■ **Prompt**
Your answer should be the lines below from the one with "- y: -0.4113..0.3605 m" to the one with "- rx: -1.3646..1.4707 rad", both included, given again exactly and with nothing added.

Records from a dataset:
======

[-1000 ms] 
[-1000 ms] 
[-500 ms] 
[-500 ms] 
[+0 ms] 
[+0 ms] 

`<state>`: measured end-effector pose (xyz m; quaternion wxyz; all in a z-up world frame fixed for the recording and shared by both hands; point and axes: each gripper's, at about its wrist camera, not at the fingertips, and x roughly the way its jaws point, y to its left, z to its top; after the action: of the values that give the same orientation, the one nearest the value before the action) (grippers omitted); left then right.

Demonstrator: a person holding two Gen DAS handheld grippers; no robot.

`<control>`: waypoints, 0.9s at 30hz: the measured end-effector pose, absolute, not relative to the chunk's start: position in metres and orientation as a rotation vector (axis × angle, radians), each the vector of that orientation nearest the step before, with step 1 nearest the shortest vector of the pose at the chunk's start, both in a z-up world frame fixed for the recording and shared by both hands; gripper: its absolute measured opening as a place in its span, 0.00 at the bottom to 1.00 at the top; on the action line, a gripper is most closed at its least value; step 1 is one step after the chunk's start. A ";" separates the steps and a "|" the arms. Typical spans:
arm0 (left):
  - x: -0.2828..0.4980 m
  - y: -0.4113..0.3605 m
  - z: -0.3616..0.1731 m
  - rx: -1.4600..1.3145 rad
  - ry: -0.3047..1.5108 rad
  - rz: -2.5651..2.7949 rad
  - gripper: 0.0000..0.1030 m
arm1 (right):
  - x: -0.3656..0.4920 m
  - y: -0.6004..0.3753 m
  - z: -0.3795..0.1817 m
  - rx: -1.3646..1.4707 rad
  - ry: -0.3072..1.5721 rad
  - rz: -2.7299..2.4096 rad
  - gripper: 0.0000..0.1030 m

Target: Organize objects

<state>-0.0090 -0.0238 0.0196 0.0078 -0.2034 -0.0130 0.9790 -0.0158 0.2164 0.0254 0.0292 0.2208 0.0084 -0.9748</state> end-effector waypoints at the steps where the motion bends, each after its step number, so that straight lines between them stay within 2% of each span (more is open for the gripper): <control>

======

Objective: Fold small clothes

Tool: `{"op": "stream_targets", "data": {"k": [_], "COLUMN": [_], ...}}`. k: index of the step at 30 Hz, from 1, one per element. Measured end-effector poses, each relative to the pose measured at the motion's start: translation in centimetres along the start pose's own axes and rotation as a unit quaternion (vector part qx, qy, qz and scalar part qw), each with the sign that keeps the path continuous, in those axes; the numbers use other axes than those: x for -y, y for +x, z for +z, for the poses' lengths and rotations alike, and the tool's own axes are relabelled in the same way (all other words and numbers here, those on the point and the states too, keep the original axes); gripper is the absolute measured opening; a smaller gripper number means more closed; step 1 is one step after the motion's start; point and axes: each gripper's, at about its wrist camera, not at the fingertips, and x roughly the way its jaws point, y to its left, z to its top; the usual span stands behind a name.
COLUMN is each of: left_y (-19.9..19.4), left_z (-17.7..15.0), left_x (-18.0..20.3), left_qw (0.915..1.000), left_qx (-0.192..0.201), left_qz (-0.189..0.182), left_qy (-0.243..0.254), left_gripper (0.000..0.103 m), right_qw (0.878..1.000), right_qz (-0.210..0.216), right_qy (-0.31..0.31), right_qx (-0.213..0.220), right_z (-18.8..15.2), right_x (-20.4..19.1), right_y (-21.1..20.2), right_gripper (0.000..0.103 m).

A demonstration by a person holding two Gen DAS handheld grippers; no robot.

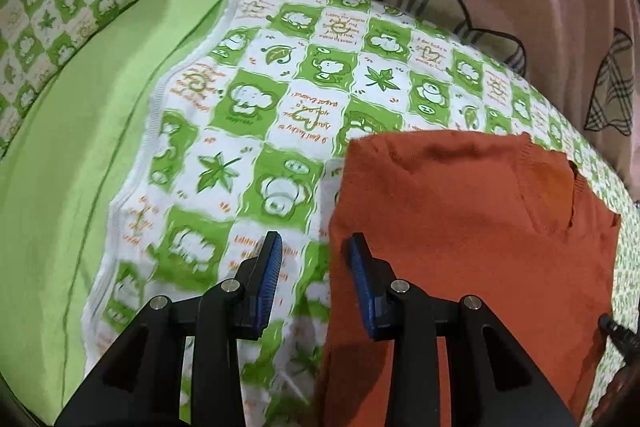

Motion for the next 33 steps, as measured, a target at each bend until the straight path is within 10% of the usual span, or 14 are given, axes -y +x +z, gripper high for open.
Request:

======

■ **Task solution**
  - y: -0.4113..0.3605 m
  - z: -0.3616..0.1731 m
  - rx: -1.4600..1.3145 rad
  - ry: -0.3047..1.5108 rad
  - rz: -2.5651..2.7949 rad
  - gripper: 0.0000..0.1030 m
arm1 (right):
  - x: -0.3656..0.4920 m
  - y: -0.6004..0.3753 m
  - z: -0.3795..0.1817 m
  - rx: -1.3646..1.4707 rad

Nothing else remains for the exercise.